The Mayo Clinic website has a good description of the three types of the coronavirus vaccines.  Following is a brief summary:

  1. mRNA Vaccine (most common in the US for the coronavirus): Genetically engineered mRNA is injected into our arms.  It “programs” our muscle tissue to produce the spike (AKA “S”) protein that is a primary antigen of the coronavirus.  Our immune systems recognize this S protein intrusion and mounts its response as previously described.  It’s important to note that the injected mRNA is not capable of replicating itself and that our bodies will eventually remove it from our bloodstream.  Thus, its presence and effects are temporary.  The Pfizer and Moderna vaccines are the two mRNA vaccines currently approved by the FDA for use in the US.
  2. Vector Virus VaccineGenetic material from the coronavirus virus is placed in a modified version of a different virus (viral vector), such as that of a common cold. When this viral vector gets into your cells, it delivers genetic material from the coronavirus virus that instructs our cells how to make copies of the S protein.  Our immune system reacts to these S proteins in the same way as it does to the S proteins resulting from the mRNA vaccine.  This is actually an existing/conventional technology that is often used for the annual flu shot.  The Jansen/Johnson & Johnson vaccine is the FDA-approved vector virus vaccine currently approved in the US.  However, it has proven less effective than the Pfizer and Moderna mRNA vaccines.
  3. Protein Subunit Vaccine Subunit vaccines include only the parts of a virus that best stimulate your immune system. This type of coronavirus vaccine injects the harmless S proteins into your blood, which, in turn, triggers the same/similar response as the above mRNA and vector virus vaccines described above.  The subunit protein vaccine technology has a long-established history in fighting other viral diseases, including Hepatitis and Shingles.  The Novavax coronavirus vaccine was recently approved by the FDA for emergency use and is considered a good alternative to the mRNA vaccine for those who are more wary of the new mRNA vaccine technology.

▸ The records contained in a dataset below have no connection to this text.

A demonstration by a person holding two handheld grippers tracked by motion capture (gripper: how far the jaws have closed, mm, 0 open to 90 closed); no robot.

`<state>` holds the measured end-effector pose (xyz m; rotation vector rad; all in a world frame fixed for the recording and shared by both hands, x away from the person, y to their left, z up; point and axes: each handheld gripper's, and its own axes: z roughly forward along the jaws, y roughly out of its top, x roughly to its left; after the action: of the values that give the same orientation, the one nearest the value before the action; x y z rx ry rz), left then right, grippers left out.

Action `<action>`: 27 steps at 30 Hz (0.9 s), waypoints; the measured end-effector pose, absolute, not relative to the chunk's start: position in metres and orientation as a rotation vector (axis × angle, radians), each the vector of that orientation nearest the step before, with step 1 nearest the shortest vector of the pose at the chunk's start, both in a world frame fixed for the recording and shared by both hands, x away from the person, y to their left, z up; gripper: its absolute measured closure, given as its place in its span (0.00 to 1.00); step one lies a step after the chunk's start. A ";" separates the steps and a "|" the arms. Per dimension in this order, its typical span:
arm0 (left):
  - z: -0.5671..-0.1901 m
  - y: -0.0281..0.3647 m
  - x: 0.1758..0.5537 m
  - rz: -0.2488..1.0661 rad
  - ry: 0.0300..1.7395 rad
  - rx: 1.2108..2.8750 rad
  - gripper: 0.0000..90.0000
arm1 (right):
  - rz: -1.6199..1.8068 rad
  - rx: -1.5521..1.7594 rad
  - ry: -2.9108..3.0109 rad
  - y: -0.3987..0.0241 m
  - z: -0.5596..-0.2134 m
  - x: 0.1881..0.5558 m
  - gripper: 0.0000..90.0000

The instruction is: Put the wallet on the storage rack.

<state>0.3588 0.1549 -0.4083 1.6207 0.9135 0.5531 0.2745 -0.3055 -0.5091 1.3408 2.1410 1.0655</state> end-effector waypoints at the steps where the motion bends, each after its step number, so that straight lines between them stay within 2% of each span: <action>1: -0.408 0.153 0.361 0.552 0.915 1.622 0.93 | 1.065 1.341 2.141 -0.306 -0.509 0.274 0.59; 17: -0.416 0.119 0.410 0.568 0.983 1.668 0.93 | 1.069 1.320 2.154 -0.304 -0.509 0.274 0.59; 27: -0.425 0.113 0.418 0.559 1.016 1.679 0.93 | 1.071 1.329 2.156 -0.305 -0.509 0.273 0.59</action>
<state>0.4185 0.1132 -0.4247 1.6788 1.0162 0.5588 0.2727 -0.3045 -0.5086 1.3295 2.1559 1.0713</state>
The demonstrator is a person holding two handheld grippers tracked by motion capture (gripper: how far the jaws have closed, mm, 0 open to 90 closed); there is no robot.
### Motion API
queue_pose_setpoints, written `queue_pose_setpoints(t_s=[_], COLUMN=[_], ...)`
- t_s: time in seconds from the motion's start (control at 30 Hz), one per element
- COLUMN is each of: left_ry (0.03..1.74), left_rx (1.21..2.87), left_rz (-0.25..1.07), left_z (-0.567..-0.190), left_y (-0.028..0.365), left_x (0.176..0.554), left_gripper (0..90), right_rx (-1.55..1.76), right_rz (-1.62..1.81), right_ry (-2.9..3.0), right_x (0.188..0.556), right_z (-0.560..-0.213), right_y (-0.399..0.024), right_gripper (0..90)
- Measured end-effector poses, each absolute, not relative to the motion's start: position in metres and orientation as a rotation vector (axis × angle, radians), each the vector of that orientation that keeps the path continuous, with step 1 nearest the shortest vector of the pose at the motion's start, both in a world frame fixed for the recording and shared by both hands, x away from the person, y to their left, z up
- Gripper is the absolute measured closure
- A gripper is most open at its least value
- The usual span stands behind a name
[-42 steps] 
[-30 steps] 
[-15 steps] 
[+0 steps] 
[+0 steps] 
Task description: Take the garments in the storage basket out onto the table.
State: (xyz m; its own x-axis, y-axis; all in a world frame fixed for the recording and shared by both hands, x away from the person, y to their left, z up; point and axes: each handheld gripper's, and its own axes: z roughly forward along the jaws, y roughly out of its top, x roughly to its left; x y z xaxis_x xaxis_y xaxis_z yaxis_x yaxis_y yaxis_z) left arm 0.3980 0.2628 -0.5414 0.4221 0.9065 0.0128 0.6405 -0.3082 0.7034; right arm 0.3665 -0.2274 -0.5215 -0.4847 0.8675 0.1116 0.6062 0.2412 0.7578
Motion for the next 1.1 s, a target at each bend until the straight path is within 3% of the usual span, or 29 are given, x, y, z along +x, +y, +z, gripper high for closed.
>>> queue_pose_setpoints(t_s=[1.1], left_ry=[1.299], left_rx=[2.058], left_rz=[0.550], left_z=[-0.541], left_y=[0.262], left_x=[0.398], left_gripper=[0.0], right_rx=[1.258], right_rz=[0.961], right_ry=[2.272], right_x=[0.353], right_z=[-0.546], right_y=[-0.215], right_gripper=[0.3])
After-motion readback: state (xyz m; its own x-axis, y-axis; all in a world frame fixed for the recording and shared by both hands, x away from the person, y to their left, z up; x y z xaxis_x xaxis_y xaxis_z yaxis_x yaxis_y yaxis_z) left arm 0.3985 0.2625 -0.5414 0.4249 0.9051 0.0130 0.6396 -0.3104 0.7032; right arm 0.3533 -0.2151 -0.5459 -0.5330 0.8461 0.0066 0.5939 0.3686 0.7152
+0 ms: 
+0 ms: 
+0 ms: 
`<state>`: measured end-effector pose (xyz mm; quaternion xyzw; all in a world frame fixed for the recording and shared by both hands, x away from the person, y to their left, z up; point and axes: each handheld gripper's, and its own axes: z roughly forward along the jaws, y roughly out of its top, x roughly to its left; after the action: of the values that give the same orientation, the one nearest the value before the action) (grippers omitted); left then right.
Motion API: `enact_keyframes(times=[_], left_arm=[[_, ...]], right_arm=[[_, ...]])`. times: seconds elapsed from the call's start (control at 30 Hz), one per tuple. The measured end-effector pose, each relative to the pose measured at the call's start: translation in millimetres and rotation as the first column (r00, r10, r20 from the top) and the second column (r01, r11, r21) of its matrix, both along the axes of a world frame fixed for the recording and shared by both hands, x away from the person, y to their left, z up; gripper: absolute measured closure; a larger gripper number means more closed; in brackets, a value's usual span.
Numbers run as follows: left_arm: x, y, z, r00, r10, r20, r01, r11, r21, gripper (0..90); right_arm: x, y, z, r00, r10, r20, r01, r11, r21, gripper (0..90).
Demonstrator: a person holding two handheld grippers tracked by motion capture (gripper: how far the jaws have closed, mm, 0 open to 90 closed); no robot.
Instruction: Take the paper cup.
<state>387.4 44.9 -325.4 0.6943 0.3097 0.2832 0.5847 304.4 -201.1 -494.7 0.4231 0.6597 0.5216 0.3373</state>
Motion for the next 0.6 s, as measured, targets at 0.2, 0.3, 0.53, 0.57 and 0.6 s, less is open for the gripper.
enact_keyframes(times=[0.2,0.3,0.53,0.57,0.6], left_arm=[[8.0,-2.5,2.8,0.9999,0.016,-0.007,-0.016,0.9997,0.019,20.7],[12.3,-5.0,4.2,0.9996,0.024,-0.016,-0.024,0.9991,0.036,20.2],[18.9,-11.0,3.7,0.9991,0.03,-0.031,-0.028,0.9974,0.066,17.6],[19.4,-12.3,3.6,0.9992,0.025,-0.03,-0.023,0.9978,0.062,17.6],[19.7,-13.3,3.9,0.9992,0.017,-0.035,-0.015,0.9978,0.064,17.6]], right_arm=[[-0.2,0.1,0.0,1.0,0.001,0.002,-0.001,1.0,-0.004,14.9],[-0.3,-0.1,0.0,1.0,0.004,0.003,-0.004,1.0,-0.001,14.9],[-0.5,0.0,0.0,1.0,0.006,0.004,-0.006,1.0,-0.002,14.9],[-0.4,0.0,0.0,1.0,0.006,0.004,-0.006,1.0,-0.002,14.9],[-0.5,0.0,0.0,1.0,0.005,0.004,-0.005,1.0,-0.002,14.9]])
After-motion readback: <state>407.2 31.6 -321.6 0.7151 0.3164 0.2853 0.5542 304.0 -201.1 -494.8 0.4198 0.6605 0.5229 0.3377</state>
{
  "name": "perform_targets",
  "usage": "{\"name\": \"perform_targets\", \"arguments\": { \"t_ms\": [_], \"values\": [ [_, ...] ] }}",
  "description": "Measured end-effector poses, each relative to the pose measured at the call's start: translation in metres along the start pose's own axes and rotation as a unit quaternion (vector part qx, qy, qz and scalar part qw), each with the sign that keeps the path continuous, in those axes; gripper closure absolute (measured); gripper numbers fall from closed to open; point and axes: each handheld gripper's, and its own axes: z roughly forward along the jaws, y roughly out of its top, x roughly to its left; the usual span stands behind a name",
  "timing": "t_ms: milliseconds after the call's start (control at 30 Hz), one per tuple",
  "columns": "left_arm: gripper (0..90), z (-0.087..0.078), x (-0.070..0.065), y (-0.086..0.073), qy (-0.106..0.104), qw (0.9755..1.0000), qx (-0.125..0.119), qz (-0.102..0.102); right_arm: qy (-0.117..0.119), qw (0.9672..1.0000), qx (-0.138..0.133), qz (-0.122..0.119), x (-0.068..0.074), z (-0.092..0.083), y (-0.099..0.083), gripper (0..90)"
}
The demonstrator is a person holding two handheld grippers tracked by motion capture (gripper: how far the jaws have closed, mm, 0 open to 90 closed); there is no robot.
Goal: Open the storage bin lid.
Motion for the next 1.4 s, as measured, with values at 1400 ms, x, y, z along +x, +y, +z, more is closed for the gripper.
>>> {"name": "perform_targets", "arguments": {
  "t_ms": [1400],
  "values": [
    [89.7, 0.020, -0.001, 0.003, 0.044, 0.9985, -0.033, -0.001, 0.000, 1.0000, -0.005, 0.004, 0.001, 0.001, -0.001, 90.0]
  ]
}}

Additional References Consulted (Not Cited Above)

Note/Disclaimer

I am not a doctor nor an infectious disease expert.  This writing represents my best understanding and effort to explain vaccines and how our immune systems work at a level that’s understandable to most people.  It is not intended for the medical community, as they have far more advanced knowledge and information.  Thus, my technical/scientific descriptions might have certain gaps and/or perhaps even a couple minor inaccuracies.  However, I am most confident that I have accurately depicted the key points of how vaccines and our immune systems work in the context of how we should act on this information.